Una majestuosa telaraña hacía un laberinto que a mi parecer no le veía fin, un laberinto que a la misma creta intimidaría, con la excepción que el minotauro que albergaba era la perdición, literalmente. Había subestimado el poder que una ciudad tan enorme como Londres puede crear amedentrarte.
Con la mirada curiosa y recelosa de un niño intentaba desenmascar que escondían esos mapas con líneas de colores que pareciese te podían teletransportar a donde deseases, era el mapa del tesoro. Desentonaba en el bullicio de aquel búnker subterráneo, y si todavía no estaba quejumbroso el asunto los citadinos parecían exasperarse con mis tontas preguntas y mi torpe acento extranjero.
Ya estaba casi por vencido, me dejaría comer por la primera serpiente de hierro que me llevara a donde ella gustase, cuando mi amigo y compañero de mil batallas, mi iPod, hizo una suave pero elocuente y sabia decisión, tocó "all you need is love" y cómo no recordar aquella inmortal fotografía de los Beatles escabulléndose de la ciudad.
Probando mi suerte por última vez pregunté por Abbey Road, puedes preguntar por cualquier lugar turístico a un sordo local, pero invocar a los Beatles es otro aspecto, les ilumina la cara, se exaltan, mientras seguía el camino que los desconocidos me iban señalando, cada vez que acudía con uno nuevo, no podía evitar entonar alguna melodía del legendario grupo.
Encontré la caja de pandora, salí ileso de la prueba, era como Edipo derrotando a la esfinge, al llegar me encontré lo más gratificante que el humano aspira.
La inmortalidad, no de un grupo o persona, ni de obras ni mucho menos, sino de pensamiento, el mundo es tan complejo, tan irreal, pero al mismo tiempo un gran filtro. La limpieza es la parte esencial de nuestro entorno, no perdona, piedad no se encuentra en su modus operandi. Todo lo efímero lo borra, todo lo intranscendental lo elimina. Sean obras, legados, objetos, inventos, sociedades cualquier cosa donde tú mismo no entras es la excepción. Pero hay algo que no puede borrar, son tus ideales y pensamientos. Le es imposible eliminarlos, lo único inmortal, al nunca crearlos no le das derecho de borrarlos. Puedes materializarlos como obras de arte o libros, pero esos no son tus pensamientos sólo son consecuencias de los mismos. Sólo son el medio de darlos.
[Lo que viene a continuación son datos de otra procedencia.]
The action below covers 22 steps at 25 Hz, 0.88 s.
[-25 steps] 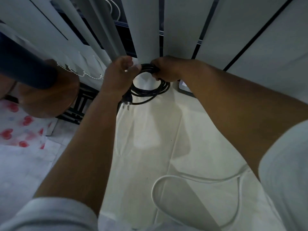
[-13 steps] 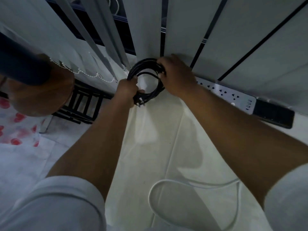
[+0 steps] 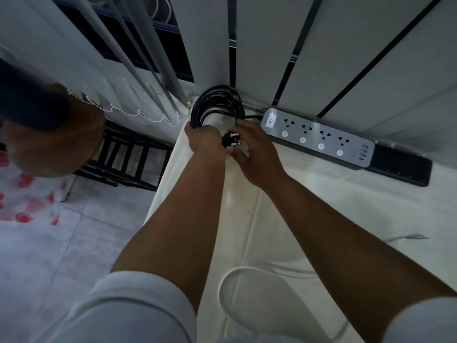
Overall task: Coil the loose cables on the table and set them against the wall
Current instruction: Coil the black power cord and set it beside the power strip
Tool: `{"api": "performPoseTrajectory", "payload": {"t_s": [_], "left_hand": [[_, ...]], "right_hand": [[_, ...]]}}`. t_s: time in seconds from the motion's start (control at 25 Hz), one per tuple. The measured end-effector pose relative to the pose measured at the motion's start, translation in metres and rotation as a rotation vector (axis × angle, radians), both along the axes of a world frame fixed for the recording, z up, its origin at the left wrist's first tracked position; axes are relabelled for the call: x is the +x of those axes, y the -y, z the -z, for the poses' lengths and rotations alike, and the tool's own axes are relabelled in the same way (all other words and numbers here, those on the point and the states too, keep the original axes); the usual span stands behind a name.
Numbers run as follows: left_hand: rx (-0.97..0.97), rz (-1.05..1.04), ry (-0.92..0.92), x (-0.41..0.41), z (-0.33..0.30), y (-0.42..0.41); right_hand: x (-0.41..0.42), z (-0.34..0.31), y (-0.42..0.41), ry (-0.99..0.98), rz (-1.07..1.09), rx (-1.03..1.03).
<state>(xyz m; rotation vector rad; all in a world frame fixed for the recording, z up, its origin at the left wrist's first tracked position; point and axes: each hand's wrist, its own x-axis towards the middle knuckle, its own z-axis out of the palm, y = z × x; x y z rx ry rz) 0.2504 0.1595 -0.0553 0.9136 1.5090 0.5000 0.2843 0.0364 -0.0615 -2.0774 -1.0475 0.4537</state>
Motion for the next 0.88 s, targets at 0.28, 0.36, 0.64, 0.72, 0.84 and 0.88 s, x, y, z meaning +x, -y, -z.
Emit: {"api": "performPoseTrajectory", "payload": {"t_s": [0.28,0.36,0.64,0.72,0.84,0.88], "left_hand": [[0.4,0.613,-0.621,-0.03,0.015,-0.002],[0.458,0.699,-0.642,-0.036,0.017,-0.008],[0.466,0.85,-0.68,-0.034,0.023,-0.013],[0.489,0.755,-0.668,-0.035,0.024,-0.005],[0.571,0.633,-0.667,-0.034,0.029,0.006],[0.598,0.6,-0.656,-0.034,0.031,0.007]], "right_hand": [[0.01,-0.014,-0.019,-0.196,0.218,-0.014],[0.016,-0.017,-0.029,-0.245,0.279,-0.045],[0.033,-0.021,-0.067,-0.109,0.291,-0.108],[0.039,-0.017,-0.071,-0.03,0.221,-0.185],[0.043,-0.011,-0.074,0.0,0.25,-0.191],[0.043,-0.01,-0.075,-0.013,0.291,-0.164]]}}
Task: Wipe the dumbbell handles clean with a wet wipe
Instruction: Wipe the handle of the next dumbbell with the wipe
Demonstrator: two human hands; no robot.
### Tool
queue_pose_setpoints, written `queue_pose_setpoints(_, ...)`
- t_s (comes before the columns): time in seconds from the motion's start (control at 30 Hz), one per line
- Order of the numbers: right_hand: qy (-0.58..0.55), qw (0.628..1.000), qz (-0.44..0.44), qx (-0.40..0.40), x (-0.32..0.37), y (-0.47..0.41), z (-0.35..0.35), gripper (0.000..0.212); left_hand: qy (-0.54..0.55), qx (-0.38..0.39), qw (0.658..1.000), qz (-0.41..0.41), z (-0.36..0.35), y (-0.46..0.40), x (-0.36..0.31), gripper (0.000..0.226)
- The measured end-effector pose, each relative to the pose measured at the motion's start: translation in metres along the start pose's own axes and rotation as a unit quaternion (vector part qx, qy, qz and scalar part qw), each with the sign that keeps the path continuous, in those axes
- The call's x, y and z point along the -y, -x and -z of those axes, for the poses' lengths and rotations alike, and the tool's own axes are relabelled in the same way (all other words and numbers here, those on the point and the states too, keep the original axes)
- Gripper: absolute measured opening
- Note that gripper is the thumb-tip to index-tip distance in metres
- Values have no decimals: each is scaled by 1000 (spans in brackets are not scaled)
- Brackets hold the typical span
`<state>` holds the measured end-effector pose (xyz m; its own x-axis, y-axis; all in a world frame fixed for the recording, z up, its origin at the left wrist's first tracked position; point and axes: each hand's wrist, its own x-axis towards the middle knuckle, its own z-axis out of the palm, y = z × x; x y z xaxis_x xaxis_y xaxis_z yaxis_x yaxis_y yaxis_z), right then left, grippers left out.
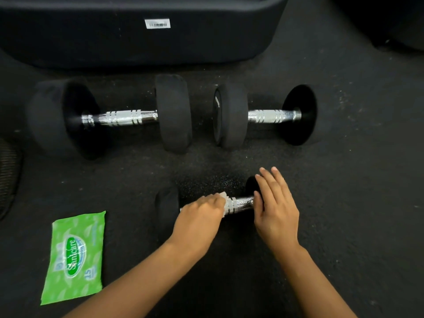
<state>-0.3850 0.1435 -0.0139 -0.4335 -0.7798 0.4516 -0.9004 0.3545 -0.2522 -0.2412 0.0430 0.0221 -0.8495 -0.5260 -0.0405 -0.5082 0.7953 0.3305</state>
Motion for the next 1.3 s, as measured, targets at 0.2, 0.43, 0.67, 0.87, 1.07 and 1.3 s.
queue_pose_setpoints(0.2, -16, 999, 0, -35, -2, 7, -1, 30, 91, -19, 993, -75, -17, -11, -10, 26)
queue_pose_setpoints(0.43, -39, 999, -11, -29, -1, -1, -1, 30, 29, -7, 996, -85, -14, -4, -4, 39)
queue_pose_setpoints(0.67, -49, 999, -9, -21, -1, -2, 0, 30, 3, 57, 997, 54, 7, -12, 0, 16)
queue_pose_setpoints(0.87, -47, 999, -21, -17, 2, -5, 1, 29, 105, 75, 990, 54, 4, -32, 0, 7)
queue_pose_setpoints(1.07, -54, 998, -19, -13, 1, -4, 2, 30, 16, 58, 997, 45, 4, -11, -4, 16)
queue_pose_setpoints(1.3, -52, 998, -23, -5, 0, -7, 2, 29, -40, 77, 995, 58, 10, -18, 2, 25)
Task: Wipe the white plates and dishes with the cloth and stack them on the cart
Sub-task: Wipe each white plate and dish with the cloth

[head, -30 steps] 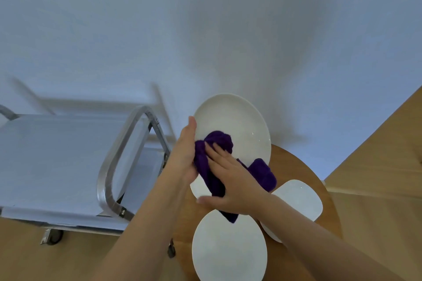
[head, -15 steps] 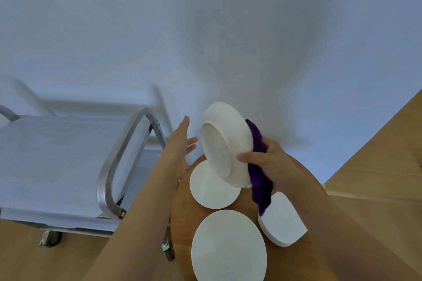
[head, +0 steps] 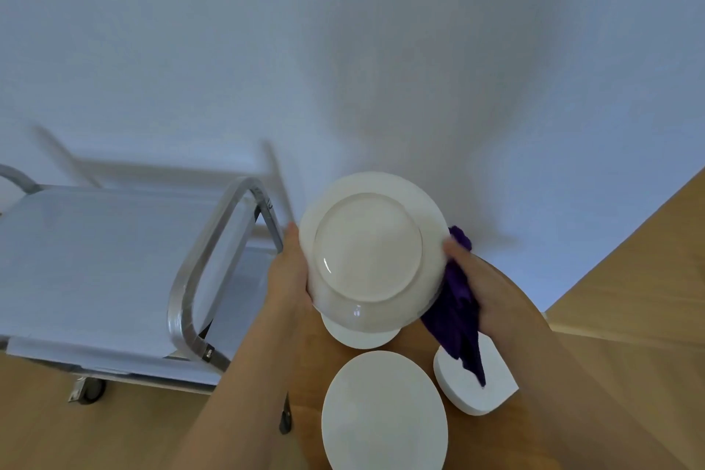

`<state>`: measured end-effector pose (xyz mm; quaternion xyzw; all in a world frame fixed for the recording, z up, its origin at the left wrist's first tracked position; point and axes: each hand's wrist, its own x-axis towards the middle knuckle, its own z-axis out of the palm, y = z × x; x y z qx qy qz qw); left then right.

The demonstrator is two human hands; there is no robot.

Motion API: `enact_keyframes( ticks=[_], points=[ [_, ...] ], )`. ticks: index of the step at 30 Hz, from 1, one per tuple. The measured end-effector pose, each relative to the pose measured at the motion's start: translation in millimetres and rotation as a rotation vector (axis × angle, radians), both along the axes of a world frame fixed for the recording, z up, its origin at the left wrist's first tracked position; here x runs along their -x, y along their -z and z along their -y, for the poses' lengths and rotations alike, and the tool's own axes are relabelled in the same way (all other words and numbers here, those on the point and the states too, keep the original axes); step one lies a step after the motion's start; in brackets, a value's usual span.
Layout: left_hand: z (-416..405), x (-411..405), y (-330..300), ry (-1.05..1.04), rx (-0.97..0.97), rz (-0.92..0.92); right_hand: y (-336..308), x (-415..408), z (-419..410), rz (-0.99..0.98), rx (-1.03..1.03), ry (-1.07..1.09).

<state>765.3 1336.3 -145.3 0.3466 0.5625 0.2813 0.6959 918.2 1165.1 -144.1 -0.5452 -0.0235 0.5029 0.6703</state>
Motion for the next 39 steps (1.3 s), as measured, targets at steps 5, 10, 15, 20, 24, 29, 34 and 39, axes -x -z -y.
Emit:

Es así como tu herencia se vuelve divina, mientras la propagues nada puede borrarla, siempre habrá alguien que la acuñe manteniéndola viva, y si algún día no exista alguien que la pueda admirar tampoco existirá alguien que contemple al mundo. Así desapareciéndolo a él también.
Al llegar al cruce de Abbey Road de los Beatles, llegué a una sala de maternidad ,demostrada con rayones en las paredes circundantes, donde sus ideales crecían desesperadamente en otros cerebros forjándole a ellos otra obra inmortal.